> [WHAT IS REQUIRED]:
Of the material below, only the lines from the line containing "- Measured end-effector" down to the line containing "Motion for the" belong in the answer, written out exactly.
————
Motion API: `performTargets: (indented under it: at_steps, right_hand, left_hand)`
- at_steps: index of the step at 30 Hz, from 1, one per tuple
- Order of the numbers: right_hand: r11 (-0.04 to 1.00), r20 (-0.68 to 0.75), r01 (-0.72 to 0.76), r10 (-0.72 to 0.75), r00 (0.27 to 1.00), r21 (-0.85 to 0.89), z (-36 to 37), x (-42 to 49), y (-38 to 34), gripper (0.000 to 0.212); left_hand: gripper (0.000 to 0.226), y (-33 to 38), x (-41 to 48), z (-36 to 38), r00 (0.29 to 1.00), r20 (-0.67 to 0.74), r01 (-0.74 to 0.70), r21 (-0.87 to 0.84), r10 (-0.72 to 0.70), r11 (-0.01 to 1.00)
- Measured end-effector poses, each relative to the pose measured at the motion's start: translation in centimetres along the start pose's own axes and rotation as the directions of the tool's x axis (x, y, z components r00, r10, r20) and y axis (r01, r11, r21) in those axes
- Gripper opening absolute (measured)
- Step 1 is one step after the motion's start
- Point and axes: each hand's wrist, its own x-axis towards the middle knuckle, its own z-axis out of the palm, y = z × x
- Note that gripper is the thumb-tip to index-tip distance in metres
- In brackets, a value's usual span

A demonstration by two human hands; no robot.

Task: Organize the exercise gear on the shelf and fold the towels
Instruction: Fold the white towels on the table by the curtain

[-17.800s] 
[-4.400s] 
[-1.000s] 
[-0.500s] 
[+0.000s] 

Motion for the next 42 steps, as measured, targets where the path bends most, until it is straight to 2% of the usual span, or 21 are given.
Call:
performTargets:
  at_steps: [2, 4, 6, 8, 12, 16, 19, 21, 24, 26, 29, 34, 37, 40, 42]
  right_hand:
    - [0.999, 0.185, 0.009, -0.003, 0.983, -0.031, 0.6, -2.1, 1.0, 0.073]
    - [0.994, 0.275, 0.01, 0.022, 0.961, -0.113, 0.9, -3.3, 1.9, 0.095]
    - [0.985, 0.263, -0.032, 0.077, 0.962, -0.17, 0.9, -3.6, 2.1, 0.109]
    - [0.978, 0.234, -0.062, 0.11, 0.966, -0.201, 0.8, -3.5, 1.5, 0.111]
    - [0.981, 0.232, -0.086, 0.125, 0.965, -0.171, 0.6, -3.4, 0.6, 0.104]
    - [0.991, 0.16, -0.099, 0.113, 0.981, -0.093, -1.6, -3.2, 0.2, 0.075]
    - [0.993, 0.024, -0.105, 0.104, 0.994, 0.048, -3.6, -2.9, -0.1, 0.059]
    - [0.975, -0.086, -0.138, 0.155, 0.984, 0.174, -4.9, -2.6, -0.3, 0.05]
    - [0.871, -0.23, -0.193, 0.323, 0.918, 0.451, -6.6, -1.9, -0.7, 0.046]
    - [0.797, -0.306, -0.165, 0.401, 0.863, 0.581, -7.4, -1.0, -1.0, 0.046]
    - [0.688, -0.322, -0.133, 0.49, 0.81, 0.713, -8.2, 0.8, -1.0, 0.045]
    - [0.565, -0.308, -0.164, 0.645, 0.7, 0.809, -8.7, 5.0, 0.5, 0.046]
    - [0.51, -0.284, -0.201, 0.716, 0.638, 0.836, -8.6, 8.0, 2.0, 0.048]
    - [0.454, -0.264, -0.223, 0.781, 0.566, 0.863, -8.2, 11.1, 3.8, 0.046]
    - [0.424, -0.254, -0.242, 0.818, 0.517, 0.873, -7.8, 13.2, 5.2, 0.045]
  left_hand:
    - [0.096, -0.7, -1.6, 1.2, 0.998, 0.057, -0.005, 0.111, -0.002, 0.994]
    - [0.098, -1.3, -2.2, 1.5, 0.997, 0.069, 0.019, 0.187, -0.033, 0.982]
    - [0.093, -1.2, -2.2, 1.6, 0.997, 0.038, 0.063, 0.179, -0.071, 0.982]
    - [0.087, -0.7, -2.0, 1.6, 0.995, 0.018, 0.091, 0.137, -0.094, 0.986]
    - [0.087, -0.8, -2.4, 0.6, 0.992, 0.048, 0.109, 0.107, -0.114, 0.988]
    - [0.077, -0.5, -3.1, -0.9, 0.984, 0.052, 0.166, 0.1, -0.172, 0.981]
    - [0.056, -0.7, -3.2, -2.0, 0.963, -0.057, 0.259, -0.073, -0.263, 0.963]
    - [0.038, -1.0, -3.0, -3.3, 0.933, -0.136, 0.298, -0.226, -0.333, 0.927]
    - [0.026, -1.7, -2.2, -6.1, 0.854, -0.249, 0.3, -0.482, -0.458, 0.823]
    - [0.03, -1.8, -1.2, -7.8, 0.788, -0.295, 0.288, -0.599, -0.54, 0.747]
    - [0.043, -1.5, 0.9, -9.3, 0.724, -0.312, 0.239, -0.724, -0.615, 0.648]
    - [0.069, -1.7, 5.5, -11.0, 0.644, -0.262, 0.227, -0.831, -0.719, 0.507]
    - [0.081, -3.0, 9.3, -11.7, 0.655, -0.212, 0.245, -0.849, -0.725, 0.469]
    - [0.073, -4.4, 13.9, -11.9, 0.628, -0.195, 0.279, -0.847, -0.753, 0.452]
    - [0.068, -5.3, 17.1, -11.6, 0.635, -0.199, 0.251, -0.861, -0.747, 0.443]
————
> [WRITTEN ANSWER]:
- Measured end-effector poses, each relative to the pose measured at the motion's start: translation in centimetres along the start pose's own axes and rotation as the directions of the tool's x axis (x, y, z components r00, r10, r20) and y axis (r01, r11, r21) in those axes
- Gripper opening absolute (measured)
- Step 1 is one step after the motion's start
- Point and axes: each hand's wrist, its own x-axis towards the middle knuckle, its own z-axis out of the palm, y = z × x
- Note that gripper is the thumb-tip to index-tip distance in metres
- In brackets, a value's usual span

A demonstration by two human hands; no robot.

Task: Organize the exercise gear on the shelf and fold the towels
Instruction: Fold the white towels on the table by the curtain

[-17.800s] 
[-4.400s] 
[-1.000s] 
[-0.500s] 
[+0.000s] 

Motion for the next 42 steps, as measured, targets where the path bends most, until it is straight to 2% of the usual span, or 21 are given.

That concludes the answer to the exercise.